14.1 Built-in Module md5

 

This module implements the interface to RSA's MD5 message digest  algorithm (see also Internet RFC 1321). Its use is quite straightforward: use the new() to create an md5 object. You can now feed this object with arbitrary strings using the update() method, and at any point you can ask it for the digest (a strong kind of 128-bit checksum, a.k.a. ``fingerprint'') of the contatenation of the strings fed to it so far using the digest() method.  

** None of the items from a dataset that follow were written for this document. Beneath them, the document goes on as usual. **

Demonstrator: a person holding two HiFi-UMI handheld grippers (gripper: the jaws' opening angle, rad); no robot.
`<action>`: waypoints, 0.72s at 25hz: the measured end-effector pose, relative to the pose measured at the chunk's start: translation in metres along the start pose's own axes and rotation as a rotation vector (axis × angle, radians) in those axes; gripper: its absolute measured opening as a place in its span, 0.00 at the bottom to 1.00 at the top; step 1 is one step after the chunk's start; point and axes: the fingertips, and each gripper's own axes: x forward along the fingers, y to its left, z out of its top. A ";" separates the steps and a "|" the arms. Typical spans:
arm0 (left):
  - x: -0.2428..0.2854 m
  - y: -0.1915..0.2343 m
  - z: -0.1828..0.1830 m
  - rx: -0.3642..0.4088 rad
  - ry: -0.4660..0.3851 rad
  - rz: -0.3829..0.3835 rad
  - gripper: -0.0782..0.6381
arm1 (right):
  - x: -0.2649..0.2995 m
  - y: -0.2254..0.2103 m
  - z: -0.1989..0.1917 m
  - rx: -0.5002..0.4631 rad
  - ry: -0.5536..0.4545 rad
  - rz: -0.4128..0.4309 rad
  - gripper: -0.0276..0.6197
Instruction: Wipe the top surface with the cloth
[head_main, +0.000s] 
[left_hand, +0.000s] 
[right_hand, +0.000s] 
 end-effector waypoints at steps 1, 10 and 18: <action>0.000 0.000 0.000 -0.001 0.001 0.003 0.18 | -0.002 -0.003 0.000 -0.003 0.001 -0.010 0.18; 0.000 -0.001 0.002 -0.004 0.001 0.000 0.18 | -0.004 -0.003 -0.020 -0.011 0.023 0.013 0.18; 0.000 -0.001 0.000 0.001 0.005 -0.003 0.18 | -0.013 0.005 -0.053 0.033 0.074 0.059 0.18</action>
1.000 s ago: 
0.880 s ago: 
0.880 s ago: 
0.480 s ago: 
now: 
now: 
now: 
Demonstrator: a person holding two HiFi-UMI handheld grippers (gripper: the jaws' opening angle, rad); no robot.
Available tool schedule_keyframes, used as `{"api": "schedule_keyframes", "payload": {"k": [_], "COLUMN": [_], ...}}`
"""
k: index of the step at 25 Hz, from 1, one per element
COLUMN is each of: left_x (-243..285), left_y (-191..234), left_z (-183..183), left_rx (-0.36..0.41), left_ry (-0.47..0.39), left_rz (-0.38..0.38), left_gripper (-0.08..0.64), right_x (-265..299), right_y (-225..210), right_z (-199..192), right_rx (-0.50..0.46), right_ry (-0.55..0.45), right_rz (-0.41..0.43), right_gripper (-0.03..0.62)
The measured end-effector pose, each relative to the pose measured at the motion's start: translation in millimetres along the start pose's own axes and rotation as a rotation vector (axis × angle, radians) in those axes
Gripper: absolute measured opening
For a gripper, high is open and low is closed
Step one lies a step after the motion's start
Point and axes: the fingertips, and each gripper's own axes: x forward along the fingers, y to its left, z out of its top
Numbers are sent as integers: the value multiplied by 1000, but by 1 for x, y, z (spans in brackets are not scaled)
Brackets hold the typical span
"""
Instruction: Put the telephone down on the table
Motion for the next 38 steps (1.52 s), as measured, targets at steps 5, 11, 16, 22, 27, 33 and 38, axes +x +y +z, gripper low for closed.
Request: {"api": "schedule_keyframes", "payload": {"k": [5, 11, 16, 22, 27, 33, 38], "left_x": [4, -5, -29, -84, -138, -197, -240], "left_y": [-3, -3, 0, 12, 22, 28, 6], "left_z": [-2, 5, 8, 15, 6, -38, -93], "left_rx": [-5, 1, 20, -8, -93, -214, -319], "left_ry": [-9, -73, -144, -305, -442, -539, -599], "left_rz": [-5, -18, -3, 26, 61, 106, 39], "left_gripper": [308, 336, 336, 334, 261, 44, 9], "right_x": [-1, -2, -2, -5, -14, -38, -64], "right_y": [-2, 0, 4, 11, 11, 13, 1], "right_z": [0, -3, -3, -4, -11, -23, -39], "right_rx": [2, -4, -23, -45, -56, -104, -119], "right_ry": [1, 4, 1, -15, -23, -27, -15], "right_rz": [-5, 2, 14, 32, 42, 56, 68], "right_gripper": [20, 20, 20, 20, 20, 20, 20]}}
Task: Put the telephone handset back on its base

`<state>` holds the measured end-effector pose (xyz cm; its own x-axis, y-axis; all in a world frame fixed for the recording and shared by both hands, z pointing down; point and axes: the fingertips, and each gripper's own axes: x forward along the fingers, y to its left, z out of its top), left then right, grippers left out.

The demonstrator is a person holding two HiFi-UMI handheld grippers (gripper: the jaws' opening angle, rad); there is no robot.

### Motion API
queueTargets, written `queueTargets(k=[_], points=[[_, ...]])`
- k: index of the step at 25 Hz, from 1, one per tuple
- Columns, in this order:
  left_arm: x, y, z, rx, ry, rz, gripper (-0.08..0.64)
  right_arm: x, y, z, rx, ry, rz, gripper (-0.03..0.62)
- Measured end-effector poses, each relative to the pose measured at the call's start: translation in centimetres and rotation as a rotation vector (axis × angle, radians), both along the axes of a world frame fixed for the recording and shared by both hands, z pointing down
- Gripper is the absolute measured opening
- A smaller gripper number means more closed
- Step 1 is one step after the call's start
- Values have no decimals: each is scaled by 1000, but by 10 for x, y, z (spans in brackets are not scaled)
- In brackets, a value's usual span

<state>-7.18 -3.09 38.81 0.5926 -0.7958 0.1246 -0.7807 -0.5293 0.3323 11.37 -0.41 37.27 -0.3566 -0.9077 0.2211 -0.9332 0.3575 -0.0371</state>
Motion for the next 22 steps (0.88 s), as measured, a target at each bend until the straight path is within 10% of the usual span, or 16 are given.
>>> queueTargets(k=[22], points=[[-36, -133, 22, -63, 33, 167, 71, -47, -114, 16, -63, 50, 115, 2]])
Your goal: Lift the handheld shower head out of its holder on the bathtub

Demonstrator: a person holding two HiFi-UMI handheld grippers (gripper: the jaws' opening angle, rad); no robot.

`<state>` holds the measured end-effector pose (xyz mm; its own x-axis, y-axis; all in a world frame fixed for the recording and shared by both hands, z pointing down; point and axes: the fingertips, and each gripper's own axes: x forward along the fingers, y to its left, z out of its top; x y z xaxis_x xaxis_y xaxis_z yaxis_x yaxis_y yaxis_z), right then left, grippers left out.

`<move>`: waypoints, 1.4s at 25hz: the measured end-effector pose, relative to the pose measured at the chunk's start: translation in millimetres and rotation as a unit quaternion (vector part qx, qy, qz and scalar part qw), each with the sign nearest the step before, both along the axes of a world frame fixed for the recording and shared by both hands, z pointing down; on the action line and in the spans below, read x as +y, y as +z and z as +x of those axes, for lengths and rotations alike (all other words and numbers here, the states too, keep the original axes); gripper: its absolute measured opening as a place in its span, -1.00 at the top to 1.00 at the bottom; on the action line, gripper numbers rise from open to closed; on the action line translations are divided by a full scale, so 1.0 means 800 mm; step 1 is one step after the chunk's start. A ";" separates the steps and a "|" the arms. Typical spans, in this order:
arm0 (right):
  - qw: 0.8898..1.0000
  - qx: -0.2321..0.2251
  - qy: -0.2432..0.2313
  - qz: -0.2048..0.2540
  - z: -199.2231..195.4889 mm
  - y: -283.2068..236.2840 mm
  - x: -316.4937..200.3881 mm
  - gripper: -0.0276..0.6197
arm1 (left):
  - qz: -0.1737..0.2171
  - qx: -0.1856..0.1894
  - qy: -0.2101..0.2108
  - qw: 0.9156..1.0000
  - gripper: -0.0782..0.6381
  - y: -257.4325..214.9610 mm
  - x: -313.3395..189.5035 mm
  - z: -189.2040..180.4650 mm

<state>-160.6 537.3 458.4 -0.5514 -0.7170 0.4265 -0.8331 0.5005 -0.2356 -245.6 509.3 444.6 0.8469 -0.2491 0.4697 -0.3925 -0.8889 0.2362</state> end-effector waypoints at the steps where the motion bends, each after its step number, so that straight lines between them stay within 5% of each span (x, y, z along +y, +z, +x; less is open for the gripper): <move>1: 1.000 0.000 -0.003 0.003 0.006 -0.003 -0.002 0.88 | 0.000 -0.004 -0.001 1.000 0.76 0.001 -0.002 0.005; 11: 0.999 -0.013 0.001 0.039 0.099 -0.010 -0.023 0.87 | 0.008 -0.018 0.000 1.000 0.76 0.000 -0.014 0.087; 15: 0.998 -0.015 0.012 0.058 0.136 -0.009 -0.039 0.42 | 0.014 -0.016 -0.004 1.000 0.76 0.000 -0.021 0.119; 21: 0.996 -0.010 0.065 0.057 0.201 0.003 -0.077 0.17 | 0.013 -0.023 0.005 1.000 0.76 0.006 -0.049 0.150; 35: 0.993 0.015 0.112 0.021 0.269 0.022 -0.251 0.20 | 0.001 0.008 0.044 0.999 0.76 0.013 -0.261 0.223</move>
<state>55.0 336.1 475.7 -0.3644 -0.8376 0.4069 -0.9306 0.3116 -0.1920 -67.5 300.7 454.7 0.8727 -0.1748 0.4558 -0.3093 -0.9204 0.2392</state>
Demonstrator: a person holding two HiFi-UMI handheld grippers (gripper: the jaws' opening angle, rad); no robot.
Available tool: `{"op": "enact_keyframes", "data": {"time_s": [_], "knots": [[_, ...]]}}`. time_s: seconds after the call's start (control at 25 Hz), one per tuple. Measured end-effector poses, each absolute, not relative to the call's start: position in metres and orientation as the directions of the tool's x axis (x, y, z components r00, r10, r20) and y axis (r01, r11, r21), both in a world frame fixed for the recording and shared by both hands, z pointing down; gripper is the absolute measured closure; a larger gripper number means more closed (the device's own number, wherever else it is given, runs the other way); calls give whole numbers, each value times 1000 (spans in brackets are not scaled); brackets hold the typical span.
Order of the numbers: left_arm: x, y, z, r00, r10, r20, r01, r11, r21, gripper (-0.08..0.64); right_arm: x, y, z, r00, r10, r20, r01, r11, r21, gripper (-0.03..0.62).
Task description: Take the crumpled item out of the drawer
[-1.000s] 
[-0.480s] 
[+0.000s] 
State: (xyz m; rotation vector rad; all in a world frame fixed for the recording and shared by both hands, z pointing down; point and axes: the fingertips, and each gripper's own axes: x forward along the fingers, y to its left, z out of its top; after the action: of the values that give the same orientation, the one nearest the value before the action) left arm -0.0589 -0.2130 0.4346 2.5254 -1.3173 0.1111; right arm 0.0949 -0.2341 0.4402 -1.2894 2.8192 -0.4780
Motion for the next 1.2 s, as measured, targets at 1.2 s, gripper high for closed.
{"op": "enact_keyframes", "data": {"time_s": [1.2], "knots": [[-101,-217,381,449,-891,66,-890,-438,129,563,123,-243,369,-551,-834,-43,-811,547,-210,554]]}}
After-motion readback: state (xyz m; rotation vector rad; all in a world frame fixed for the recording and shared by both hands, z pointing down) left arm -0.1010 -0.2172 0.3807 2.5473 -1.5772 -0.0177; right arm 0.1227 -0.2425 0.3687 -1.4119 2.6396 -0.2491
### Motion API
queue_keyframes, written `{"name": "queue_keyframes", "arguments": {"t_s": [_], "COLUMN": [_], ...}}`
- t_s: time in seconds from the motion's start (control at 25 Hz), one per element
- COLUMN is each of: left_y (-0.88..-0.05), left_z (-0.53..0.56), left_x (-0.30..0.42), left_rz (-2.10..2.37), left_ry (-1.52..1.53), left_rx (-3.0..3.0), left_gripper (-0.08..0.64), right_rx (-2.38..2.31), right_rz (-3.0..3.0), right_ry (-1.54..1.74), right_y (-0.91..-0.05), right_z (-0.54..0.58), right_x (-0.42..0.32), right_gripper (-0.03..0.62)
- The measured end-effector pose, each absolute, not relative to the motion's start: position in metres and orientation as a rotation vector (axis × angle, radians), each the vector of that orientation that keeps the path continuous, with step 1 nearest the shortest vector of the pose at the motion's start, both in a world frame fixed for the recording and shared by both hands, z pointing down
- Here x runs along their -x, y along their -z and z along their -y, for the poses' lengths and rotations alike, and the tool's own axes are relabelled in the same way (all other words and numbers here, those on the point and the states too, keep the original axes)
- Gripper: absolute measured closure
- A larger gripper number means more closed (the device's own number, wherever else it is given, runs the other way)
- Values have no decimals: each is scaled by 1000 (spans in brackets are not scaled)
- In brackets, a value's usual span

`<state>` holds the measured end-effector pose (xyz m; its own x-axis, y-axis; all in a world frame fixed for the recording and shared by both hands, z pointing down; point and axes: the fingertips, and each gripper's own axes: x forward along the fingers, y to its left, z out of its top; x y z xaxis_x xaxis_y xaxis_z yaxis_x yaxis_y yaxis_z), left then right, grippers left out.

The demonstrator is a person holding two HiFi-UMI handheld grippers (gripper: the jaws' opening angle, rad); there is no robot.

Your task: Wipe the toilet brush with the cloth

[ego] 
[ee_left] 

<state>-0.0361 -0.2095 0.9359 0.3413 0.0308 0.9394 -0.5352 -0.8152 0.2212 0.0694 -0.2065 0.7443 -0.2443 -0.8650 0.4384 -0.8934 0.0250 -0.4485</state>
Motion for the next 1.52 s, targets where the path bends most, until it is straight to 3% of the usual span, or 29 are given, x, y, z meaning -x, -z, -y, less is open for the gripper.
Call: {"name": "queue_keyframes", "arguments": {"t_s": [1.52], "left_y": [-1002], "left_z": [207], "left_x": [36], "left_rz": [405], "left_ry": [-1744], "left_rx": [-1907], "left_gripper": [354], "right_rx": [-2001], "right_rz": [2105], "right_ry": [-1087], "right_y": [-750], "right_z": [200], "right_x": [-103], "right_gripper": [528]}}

For example, to obtain the digest of the string 'Nobody inspects the spammish repetition':

>>> import md5
>>> m = md5.new()
>>> m.update("Nobody inspects")
>>> m.update(" the spammish repetition")
>>> m.digest()
'\273d\234\203\335\036\245\311\331\336\311\241\215\360\377\351'

More condensed:

>>> md5.new("Nobody inspects the spammish repetition").digest()
'\273d\234\203\335\036\245\311\331\336\311\241\215\360\377\351'

new ([arg])
Return a new md5 object. If arg is present, the method call update(arg) is made.

md5 ([arg])
For backward compatibility reasons, this is an alternative name for the new() function.

An md5 object has the following methods:

update (arg)
Update the md5 object with the string arg. Repeated calls are equivalent to a single call with the concatenation of all the arguments, i.e. m.update(a); m.update(b) is equivalent to m.update(a+b).

digest ()
Return the digest of the strings passed to the update() method so far. This is an 16-byte string which may contain non-ASCII characters, including null bytes.

copy ()
Return a copy (``clone'') of the md5 object. This can be used to efficiently compute the digests of strings that share a common initial substring.